▶ **Exercise description**
Please quote exactly the lines below from the line containing "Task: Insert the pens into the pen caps" to the line containing "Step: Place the", both lines included, and nothing else.
========
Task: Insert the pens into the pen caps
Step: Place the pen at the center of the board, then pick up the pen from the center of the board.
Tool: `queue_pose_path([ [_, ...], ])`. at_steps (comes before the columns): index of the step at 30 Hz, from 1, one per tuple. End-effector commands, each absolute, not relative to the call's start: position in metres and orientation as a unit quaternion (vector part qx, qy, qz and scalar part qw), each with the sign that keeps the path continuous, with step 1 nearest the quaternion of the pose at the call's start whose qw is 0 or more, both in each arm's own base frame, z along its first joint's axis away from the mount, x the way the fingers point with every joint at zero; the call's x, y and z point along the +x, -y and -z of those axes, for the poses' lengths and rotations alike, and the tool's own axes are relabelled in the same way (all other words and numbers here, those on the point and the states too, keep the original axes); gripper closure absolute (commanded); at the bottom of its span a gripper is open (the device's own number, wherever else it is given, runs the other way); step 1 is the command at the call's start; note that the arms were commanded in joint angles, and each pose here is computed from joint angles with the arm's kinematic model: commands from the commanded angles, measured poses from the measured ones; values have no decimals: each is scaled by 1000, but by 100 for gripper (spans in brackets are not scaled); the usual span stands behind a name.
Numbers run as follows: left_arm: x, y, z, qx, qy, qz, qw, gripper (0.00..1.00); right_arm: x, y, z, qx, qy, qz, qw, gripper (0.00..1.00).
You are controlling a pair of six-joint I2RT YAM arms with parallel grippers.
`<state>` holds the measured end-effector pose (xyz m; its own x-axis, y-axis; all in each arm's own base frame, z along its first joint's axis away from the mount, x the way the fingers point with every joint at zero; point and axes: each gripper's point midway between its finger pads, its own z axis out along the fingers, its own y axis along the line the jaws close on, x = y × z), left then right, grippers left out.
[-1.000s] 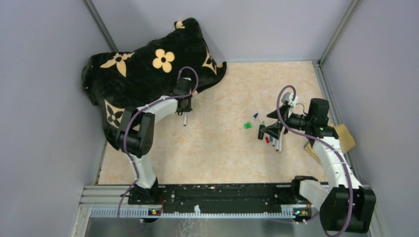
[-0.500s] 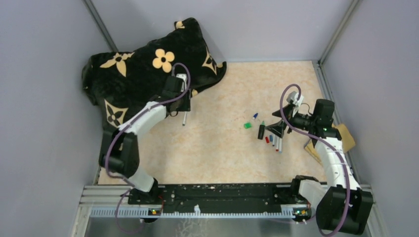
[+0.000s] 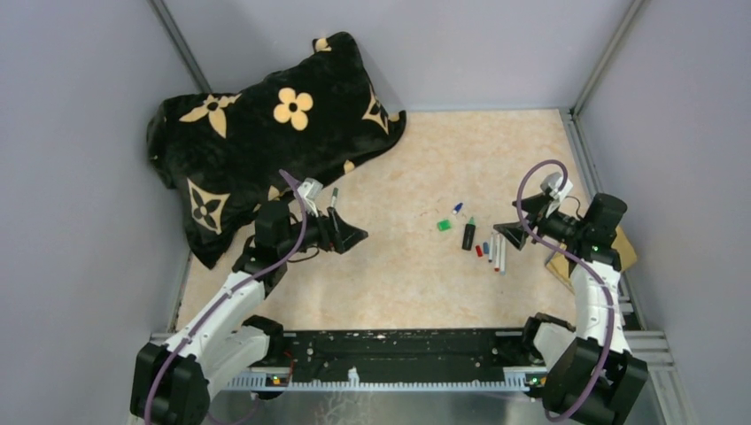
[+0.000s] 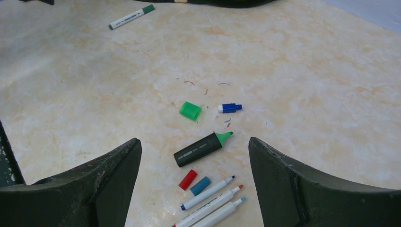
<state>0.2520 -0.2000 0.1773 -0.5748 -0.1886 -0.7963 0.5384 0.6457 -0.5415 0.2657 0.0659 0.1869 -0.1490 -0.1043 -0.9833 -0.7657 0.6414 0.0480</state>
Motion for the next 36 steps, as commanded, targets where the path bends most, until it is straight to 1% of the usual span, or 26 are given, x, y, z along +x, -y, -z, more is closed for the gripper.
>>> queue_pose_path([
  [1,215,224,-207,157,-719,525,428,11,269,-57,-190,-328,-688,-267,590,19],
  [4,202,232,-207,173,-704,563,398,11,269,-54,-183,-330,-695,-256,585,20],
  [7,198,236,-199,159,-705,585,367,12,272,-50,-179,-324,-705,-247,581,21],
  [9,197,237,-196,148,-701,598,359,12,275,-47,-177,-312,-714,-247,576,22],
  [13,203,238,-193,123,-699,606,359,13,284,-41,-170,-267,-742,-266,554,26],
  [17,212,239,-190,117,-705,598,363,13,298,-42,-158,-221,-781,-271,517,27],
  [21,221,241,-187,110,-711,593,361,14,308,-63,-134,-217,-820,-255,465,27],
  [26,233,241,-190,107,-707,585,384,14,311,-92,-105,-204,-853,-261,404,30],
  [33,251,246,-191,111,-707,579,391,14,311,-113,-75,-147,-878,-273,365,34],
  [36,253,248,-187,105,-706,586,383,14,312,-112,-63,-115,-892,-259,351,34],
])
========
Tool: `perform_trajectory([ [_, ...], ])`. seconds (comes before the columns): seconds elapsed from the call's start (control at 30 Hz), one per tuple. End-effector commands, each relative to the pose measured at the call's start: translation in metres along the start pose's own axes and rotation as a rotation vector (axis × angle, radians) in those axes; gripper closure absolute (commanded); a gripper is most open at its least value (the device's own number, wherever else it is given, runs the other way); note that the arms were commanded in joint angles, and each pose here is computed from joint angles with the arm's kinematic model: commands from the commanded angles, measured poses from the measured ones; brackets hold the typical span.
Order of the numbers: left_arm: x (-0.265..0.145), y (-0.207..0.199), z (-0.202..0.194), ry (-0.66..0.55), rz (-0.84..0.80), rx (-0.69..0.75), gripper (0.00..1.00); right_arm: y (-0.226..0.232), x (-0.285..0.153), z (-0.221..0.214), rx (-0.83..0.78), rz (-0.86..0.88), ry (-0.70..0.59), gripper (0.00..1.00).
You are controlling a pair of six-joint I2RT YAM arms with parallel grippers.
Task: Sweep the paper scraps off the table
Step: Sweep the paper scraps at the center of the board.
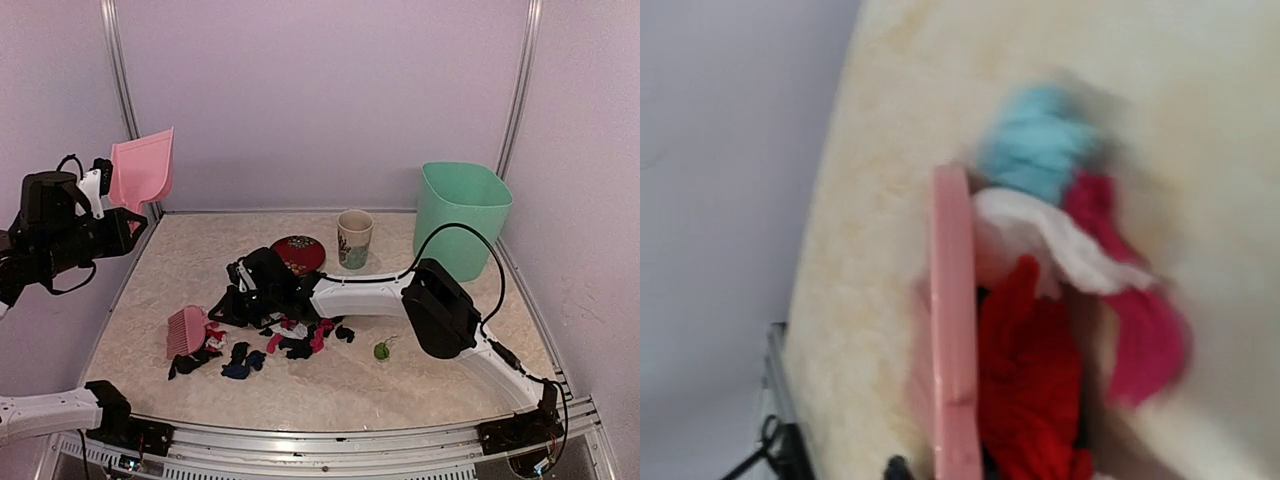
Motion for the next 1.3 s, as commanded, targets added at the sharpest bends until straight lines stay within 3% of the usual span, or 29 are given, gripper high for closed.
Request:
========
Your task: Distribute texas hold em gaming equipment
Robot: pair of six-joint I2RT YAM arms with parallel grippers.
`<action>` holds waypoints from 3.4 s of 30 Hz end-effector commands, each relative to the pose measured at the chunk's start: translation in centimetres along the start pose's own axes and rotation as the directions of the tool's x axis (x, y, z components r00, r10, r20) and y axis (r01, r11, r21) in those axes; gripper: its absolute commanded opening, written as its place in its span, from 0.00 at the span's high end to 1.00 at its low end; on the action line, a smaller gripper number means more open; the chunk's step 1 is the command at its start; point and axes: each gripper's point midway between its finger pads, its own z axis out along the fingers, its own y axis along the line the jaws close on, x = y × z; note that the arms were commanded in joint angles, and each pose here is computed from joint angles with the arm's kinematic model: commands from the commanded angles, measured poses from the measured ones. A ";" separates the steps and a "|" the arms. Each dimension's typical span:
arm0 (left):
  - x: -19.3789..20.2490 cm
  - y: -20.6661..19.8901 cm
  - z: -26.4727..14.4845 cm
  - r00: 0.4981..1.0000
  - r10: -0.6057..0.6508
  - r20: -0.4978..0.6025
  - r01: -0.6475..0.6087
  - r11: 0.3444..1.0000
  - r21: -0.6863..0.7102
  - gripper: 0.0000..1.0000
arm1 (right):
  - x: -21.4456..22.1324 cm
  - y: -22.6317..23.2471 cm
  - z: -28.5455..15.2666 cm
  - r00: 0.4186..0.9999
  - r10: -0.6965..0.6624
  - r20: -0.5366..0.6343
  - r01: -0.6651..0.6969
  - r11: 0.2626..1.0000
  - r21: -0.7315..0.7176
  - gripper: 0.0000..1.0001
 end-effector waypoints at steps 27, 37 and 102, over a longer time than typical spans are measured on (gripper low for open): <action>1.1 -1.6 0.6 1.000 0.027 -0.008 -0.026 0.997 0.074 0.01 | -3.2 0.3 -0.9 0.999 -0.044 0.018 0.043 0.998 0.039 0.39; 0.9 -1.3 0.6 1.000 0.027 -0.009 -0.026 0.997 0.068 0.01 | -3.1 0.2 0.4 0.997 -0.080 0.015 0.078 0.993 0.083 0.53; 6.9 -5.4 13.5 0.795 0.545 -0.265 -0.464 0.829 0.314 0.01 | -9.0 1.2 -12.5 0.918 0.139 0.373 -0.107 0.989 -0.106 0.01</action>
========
▶ **Answer section**
Task: Insert the pens into the pen caps
Step: Place the pen at the center of the board, then pick up the pen from the center of the board.

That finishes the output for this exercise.